Authors (including presenting author) :
Chan CKR (1), Palmerston JB (2), Garifullin A (2), Wan JCH (2), So B (2), CHAN MHH (3)
Affiliation :
(1) Department of Pathology, Alice Ho Miu Ling Nethersole Hospital, (2) Artificial Intelligence Systems Team 1: AI Lab and Innovation, Information Technology and Health Informatics Division, (3) Department of Chemical Pathology
Prince of Wales Hospital
Keyword 1: :
histopathology
Keyword 2: :
artificial intelligence
Keyword 3: :
image analysis
Keyword 4: :
gastric biopsy
Introduction :
Gastric biopsies are one of the most common samples processed in a histology laboratory, accounting for close to half of all biopsies received. Interpretation of these specimens is a resource-intensive manual process by pathologists. More than half of the gastric biopsies are normal, with a minority showing clinically significant abnormalities, i.e. cancer, intestinal metaplasia and Helicobactor infection. An automatic triage system has the potential to improve the diagnostic process, reducing pathologists’ burden and turn-around time. This study presents a computer-vision-based artificial intelligence (AI) system designed to detect abnormalities in whole-slide images (WSIs) of gastric biopsies.
Objectives :
To develop and evaluate an AI system to reduce workload for expert pathologists by detecting abnormalities in gastric WSIs in three categories: abnormal tissue, Helicobacter infection (HPACG), and intestinal metaplasia.
Methodology :
The study utilized a multi-stage AI pipeline. The clustering-constrained-attention multiple-instance learning (CLAM) method is utilized to process WSIs into image patches. MedSigLip, a large pre-trained medical imaging foundation model, was used to encode features from these patches. CLAM multi-instance learning (MIL) framework aggregates these patch features to classify each WSI in three independent binary classification tasks.
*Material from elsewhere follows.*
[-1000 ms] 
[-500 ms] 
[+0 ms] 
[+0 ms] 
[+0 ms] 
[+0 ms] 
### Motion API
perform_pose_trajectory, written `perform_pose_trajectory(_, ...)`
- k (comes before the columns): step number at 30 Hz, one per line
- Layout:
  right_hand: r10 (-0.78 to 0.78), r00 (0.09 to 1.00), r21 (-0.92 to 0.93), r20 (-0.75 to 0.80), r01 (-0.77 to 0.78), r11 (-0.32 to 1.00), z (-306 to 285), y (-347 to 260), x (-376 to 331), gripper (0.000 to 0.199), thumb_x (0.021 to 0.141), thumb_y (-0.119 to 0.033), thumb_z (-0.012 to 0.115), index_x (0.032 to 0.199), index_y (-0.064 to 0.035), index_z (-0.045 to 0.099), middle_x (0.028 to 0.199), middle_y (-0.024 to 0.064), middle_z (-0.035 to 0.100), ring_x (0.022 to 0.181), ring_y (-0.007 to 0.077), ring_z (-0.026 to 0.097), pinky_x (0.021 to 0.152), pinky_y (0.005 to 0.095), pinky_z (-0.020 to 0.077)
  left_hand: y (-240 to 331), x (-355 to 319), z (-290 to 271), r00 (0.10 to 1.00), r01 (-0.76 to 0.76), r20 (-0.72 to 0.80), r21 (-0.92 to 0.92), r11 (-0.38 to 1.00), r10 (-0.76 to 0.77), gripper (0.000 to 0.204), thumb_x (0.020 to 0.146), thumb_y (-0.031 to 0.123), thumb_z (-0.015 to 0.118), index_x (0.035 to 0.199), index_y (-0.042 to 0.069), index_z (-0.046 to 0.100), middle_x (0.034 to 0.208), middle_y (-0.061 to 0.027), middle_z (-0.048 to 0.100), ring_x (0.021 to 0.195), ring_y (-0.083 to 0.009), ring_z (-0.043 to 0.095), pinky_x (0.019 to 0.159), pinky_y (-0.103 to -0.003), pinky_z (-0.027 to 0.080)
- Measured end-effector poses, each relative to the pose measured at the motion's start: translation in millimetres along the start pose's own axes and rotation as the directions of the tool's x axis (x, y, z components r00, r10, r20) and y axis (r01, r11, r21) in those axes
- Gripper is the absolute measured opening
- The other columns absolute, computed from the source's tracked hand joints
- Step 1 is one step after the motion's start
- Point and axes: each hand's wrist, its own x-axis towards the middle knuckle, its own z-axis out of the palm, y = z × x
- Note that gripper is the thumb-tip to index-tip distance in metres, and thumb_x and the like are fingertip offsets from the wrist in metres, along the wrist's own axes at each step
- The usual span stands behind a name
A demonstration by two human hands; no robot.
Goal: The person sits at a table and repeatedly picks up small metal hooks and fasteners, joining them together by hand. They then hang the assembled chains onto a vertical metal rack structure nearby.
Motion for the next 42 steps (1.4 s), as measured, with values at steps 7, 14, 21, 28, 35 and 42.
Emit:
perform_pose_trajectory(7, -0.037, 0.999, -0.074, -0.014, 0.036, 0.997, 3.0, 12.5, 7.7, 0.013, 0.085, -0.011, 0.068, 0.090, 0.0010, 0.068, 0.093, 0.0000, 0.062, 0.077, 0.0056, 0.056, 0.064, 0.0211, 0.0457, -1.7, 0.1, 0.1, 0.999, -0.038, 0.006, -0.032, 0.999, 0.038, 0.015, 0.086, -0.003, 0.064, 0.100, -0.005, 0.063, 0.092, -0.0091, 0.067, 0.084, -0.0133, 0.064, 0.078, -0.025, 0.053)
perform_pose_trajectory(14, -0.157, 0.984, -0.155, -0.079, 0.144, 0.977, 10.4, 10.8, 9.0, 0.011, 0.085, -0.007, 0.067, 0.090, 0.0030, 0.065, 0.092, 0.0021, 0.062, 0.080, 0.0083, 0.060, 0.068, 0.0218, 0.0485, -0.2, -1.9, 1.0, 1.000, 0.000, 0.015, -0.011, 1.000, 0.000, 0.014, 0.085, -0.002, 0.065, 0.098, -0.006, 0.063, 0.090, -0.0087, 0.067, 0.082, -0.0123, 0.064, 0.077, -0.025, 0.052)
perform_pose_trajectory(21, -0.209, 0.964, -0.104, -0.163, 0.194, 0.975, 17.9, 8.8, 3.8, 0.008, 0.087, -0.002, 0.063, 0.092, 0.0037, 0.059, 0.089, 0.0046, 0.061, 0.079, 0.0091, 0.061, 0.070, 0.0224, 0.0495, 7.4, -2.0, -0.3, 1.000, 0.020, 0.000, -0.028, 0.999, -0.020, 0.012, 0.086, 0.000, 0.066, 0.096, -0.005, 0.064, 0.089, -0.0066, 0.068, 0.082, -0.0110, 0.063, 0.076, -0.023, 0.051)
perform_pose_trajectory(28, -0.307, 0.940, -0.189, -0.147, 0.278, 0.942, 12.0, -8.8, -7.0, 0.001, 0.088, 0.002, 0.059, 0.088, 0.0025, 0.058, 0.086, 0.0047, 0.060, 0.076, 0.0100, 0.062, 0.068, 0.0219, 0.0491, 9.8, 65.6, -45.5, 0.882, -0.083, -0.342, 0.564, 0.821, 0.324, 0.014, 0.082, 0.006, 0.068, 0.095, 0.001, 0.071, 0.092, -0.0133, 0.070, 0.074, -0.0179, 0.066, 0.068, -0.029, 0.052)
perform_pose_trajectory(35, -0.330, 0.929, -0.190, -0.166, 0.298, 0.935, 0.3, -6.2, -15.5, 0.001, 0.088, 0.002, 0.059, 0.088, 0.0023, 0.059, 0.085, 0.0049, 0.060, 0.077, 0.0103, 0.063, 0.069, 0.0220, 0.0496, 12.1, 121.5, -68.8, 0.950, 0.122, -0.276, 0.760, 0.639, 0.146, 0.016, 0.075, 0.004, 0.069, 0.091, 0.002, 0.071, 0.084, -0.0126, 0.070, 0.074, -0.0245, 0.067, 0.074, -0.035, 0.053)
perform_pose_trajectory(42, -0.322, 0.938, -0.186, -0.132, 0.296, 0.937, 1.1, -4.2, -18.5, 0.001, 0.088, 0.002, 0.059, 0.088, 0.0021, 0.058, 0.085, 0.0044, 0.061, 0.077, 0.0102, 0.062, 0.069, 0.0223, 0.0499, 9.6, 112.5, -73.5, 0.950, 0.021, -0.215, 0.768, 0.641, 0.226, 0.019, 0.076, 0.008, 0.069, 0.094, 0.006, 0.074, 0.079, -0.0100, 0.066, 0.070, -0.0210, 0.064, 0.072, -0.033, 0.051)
The system was trained on 2,542 de-identified WSIs and evaluated on a subset via 10-fold cross-validation in independent groups per classification task. Three classification tasks were evaluated: normal vs abnormal, Helicobacter infection (HPACG), and intestinal metaplasia (IM). Classification of metrics including sensitivity, true negative rate (TNR), precision, negative predictive value (NPV), were computed from a standard model confidence threshold of 0.5, along with the threshold-independent area under the ROC curve (AUC).
Result & Outcome :
Evaluation of the trained system on binary classification tasks yielded the following macro-averaged performance metrics: Sensitivity ranged from 0.69 (normal vs abnormal) to 0.76 (intestinal metaplasia); TNR ranged from 0.85 (abnormal vs normal) to 0.96 (HPACG); NPV ranged from 0.88 (abnormal vs normal) to 0.97 (HPACG, Intestinal Metaplasia); Precision (PPV) ranged from 0.55 (Intestinal Metaplasia) to 0.63 (normal vs abnormal); and AUC ranged from 0.84 (normal vs abnormal) to 0.92 (HPACG). These results indicate promising proof-of concept performance.